On May 7, 2020, Konstatin Pavlov, head of Lozenets district in Sofia, approached the mayor with an idea of dismantling the monument to Soviet soldiers. Located in one of the public parks in Lozenets, a bronze statue depicts two Soviet soldiers. The monument stands on the mass burial ground of 154 soldiers and officers, the inscription on it reading “Glory to Soviet liberators”.
A member of Democratic Bulgaria, a rightwing political alliance, Konstantin Pavlov claims the monument is a “symbol of the totalitarian era” that needs to be moved to the Museum of Social Art created in 2011. Pavlov also offered to rebury the remnants of soldiers at the cemetery and turn the site into a new park, dedicated to journalist Anna Politkovskaya. In support of his idea, Lozenets dictrict head refers to the joint statement by the U. S. Secretary of State and the Foreign Ministers of Bulgaria, the Czech Republic, Estonia, Hungary, Latvia, Lithuania, Poland, Romania, and Slovakia, dated May 7, 2020, denouncing “Soviet totalitarianism”.
The proposal of the Lozenets district head raised discontent among several public organizations in Bulgaria that asked the authorities to defend the monument to Soviet soldiers. In its complaint sent to President Rumen Radev and Prime Minister Boyko Borisov, the Bulgaria—Russia Coordination Council noted that “The proposal of Losenets capital district mayor to remove the monument to Soviet soldiers killed during the Great Patriotic War, from their mass burial site, is controversial and intolerable… Not only is the proposal inconsistent and ignorant, but also it contradicts the Geneva Convention and a whole series of resolutions of U.N. General Assembly that prohibit – and define as blasphemous – any acts taken against monuments to victims of the war against Nazism.”
The Russian Embassy in Bulgaria characterized Pavlov’s initiative as “the mocking over the ash of heroes who died liberating Europe and the world from Nazism.” “We believe such initiative to be intolerable, contradicting to the treaty of friendship between the Russian Federation and the Republic of Bulgaria dated August 4, 1992 (Article 14) and the Agreement between the Government of the Russian Federation and the Government of Republic of Bulgaria on cooperation in the fields of culture, education and science dated April 19, 1993 (Article 10), and not corresponding to the generally positive atmosphere of the Russian-Bulgarian relationship,” said the official statement by the Russian Embassy.

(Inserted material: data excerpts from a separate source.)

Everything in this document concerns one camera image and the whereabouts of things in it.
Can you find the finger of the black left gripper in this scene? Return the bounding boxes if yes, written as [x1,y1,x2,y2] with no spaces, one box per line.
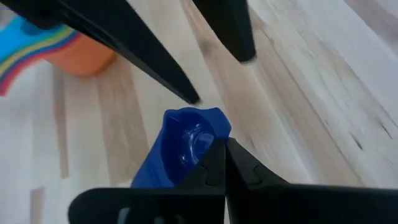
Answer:
[0,0,201,106]
[192,0,257,64]

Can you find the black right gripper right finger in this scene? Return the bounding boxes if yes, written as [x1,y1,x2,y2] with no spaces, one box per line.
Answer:
[225,138,398,224]

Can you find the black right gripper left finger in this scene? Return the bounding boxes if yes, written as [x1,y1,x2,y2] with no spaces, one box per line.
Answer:
[67,139,227,224]

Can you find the orange measuring cup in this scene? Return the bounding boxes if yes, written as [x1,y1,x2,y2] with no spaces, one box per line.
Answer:
[42,32,118,78]

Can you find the dark blue measuring cup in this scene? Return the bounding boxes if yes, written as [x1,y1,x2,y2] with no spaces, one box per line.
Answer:
[130,106,233,189]

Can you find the teal measuring cup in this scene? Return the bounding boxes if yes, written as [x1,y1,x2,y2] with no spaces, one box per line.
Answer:
[0,15,68,63]

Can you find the rainbow cups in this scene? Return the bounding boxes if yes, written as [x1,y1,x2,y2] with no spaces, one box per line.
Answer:
[0,32,80,97]

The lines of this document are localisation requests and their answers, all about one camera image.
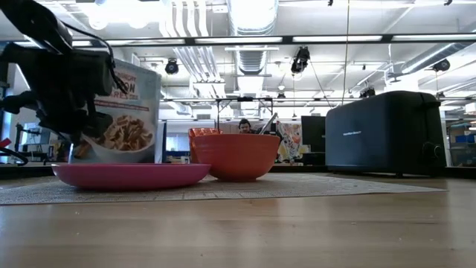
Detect small background monitor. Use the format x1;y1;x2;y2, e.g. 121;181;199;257
22;121;53;146

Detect black overhead frame bar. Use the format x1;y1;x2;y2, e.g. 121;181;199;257
0;33;476;48

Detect storage shelf with bins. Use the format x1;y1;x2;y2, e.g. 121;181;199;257
446;118;476;168

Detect grey woven placemat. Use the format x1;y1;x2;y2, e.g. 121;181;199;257
0;172;447;206

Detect black background monitor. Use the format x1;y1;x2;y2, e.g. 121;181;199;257
300;115;327;153

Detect silver ventilation duct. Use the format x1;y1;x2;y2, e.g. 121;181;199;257
226;0;280;75

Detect person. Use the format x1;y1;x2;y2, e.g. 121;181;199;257
237;118;261;135

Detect orange plastic bowl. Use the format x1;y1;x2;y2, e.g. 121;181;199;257
191;133;282;182

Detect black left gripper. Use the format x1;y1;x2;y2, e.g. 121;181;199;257
0;46;116;144

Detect cinnamon squares cereal box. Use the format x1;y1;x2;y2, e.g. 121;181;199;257
68;58;164;165

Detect pink plastic plate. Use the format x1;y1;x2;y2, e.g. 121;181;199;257
51;162;212;193

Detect orange faceted cup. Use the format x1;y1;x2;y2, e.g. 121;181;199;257
187;127;224;165

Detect black aluminium table frame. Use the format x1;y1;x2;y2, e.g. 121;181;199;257
0;162;476;180

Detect colourful printed poster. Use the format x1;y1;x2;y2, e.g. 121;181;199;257
277;122;309;165

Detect black two-slot toaster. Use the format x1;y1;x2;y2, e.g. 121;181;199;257
324;90;448;178

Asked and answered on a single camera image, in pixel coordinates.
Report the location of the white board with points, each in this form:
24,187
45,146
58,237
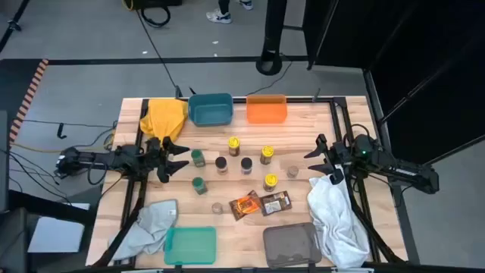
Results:
57,235

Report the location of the green-lid spice jar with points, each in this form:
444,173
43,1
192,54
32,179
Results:
199,185
198,158

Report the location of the person's leg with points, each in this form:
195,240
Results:
223,4

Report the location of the small cork-top saffron jar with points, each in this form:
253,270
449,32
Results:
217,208

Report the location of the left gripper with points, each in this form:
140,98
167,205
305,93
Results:
155,157

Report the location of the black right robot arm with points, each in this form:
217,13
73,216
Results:
394,167

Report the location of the grey translucent plastic bin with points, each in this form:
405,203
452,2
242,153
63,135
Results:
291,245

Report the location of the black hook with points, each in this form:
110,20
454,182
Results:
60,130

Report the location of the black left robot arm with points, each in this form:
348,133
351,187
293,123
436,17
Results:
94,159

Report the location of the black tripod leg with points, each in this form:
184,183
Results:
13,24

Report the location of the orange translucent plastic bin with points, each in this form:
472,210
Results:
266,110

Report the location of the silver foil packet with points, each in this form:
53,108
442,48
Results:
276,203

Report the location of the teal plastic bin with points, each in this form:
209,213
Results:
190,246

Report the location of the person's shoe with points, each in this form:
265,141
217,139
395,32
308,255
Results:
219,16
246,4

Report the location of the black-lid purple-label spice jar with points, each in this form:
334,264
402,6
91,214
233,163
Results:
246,165

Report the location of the blue-grey plastic bin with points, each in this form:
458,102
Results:
210,112

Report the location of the black pole with base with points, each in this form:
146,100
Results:
273,30

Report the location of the small cork-top glass jar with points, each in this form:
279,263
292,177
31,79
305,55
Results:
292,171

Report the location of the white cloth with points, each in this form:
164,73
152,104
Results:
335,221

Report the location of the black partition wall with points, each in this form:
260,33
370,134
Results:
417,57

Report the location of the orange foil spice packet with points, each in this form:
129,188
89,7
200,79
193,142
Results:
244,204

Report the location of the yellow cloth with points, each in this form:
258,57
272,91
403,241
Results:
164,117

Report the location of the yellow-lid dark spice jar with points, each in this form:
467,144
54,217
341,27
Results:
233,146
270,182
266,154

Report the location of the black metal table frame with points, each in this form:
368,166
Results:
336,113

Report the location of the black-lid orange-label turmeric jar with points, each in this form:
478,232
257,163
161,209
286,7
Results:
221,164

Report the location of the grey cloth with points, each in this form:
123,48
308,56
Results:
151,223

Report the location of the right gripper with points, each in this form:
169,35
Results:
341,155

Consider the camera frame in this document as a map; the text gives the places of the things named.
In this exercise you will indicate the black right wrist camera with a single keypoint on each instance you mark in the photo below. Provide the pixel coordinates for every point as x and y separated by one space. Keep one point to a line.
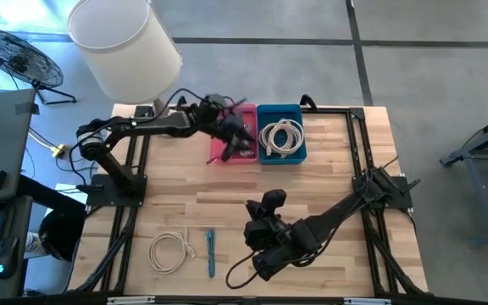
275 199

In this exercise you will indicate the grey tape strip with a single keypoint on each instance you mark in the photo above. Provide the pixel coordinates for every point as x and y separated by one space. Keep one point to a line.
26 108

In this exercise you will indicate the silver lamp with white shade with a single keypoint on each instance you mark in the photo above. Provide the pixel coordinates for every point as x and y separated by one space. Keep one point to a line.
121 46

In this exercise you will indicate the blue plastic bin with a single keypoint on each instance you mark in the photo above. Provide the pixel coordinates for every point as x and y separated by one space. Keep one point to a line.
280 111

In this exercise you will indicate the black curved clamp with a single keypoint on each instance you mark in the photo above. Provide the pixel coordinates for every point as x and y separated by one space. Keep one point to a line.
180 102
308 101

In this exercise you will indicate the black aluminium rig frame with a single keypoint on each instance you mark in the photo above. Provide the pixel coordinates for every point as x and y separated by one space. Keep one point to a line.
356 144

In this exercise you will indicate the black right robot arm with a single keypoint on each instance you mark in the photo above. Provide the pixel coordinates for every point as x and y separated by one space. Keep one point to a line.
341 209

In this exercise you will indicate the blue grey metal table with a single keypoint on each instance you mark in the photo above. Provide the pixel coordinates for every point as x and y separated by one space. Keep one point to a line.
485 148

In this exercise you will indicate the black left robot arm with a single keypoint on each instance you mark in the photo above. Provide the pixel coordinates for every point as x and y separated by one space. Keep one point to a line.
142 125

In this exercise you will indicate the black round stool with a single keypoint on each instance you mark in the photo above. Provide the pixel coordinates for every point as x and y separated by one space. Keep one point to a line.
59 235

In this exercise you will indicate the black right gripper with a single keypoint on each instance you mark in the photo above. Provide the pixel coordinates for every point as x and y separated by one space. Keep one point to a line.
278 241

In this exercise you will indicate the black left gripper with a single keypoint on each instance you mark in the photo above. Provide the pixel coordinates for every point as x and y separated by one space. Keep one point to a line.
225 125

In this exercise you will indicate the white crumpled bag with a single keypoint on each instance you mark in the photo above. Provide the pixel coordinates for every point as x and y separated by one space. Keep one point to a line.
35 245

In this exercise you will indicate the black floor fan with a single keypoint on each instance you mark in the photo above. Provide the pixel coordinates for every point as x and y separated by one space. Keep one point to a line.
15 57

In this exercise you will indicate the black computer mouse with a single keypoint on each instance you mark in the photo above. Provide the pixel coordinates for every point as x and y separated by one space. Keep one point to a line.
6 258

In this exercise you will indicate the pink plastic bin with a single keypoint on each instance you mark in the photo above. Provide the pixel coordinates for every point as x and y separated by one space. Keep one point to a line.
218 148

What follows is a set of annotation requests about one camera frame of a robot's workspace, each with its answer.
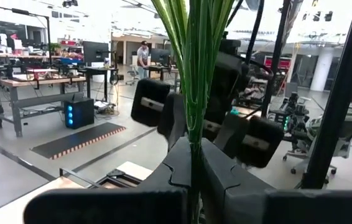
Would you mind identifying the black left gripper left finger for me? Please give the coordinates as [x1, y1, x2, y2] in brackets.
[23, 136, 193, 224]

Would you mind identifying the black computer tower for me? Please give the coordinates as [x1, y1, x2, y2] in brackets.
[63, 98, 95, 130]

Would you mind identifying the black computer monitor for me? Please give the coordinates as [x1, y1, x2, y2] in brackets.
[82, 40, 111, 65]

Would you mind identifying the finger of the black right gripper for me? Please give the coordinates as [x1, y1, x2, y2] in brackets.
[131, 78, 186, 152]
[202, 114, 285, 169]

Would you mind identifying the black frame post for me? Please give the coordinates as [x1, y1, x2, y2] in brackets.
[302, 0, 352, 190]

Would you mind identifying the large red flower bunch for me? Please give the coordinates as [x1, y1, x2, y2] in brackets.
[151, 0, 236, 224]

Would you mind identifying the wooden workbench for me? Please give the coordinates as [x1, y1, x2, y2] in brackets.
[0, 73, 86, 138]

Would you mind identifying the black hazard-striped floor mat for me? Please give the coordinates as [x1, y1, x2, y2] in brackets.
[30, 121, 127, 161]

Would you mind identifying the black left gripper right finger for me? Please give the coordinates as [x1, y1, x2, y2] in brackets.
[200, 138, 352, 224]

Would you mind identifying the person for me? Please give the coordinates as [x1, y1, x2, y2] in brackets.
[136, 40, 151, 80]

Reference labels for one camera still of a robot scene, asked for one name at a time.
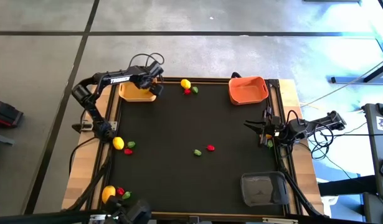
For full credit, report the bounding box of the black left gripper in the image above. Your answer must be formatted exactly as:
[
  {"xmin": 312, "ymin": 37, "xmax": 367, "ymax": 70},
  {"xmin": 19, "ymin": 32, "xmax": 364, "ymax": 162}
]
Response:
[{"xmin": 135, "ymin": 61, "xmax": 164, "ymax": 96}]

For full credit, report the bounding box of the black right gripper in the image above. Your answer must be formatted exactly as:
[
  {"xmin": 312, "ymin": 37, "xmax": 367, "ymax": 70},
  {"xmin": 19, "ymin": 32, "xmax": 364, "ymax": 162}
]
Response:
[{"xmin": 243, "ymin": 107, "xmax": 287, "ymax": 147}]

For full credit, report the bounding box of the large yellow lemon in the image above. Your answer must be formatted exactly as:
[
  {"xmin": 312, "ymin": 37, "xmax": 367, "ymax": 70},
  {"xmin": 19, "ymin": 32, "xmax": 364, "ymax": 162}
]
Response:
[{"xmin": 101, "ymin": 185, "xmax": 116, "ymax": 203}]

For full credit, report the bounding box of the yellow plastic basket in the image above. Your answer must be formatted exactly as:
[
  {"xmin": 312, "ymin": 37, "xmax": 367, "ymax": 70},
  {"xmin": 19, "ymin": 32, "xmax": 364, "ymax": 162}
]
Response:
[{"xmin": 118, "ymin": 77, "xmax": 158, "ymax": 103}]

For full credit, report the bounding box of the orange plastic basket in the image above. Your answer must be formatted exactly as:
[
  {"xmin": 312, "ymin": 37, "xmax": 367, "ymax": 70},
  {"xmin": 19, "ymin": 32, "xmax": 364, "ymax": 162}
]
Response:
[{"xmin": 228, "ymin": 76, "xmax": 270, "ymax": 106}]

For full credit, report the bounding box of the black table mat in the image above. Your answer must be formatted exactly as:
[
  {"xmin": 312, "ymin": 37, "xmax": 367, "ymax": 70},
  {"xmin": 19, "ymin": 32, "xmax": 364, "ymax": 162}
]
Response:
[{"xmin": 108, "ymin": 81, "xmax": 287, "ymax": 217}]

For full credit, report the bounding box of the grey plastic basket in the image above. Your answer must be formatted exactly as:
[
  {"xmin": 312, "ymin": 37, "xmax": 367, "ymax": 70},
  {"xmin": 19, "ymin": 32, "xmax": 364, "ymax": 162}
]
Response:
[{"xmin": 240, "ymin": 170, "xmax": 291, "ymax": 207}]

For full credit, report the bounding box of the metal stand base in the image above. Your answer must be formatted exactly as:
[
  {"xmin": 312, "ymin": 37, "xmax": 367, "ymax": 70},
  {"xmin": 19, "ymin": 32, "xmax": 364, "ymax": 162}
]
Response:
[{"xmin": 330, "ymin": 37, "xmax": 383, "ymax": 85}]

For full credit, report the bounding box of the black bar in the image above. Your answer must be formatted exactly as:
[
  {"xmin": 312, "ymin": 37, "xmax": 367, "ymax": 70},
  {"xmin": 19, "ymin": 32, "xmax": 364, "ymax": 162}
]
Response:
[{"xmin": 317, "ymin": 174, "xmax": 377, "ymax": 197}]

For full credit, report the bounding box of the wooden table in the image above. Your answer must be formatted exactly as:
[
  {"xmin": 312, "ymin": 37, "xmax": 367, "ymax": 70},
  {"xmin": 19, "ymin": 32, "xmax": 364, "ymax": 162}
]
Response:
[{"xmin": 60, "ymin": 74, "xmax": 325, "ymax": 218}]

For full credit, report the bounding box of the bulky black device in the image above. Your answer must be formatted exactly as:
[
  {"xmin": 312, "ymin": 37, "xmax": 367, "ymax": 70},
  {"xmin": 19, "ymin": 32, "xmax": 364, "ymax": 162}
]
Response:
[{"xmin": 102, "ymin": 195, "xmax": 152, "ymax": 224}]

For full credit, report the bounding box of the red and black case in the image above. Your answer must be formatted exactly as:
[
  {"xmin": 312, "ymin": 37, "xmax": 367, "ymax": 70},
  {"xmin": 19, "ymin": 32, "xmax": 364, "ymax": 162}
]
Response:
[{"xmin": 0, "ymin": 97, "xmax": 24, "ymax": 128}]

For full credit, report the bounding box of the white bracket plate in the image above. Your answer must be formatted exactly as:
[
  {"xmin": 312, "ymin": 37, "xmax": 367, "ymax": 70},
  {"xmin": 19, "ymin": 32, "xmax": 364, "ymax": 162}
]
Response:
[{"xmin": 262, "ymin": 217, "xmax": 299, "ymax": 224}]

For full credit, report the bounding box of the straight black cable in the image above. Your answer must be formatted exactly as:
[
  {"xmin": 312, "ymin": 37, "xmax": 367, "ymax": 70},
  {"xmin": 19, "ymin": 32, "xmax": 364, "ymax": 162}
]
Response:
[{"xmin": 321, "ymin": 133, "xmax": 383, "ymax": 138}]

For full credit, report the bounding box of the black frame beam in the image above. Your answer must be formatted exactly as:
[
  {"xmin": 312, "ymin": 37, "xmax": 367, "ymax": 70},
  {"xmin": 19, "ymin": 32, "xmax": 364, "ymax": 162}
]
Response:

In mid-February 2020, the monument to Soviet soldiers in Lozenets saw a barbaric attack, with unidentified individuals damaging the sculptures of the Soviet soldiers and USSR state symbols on banners carved in marble on the pedestal. The Russian Embassy in Bulgaria allocated money to have the monument fully restored before the VE-Day.
On April 15, 2020, unidentified perpetrators committed another barbaric attack on the monument to Soviet soldiers who died liberating the Bulgarian town of Dobrich. The monument in St. George park was painted white and pink.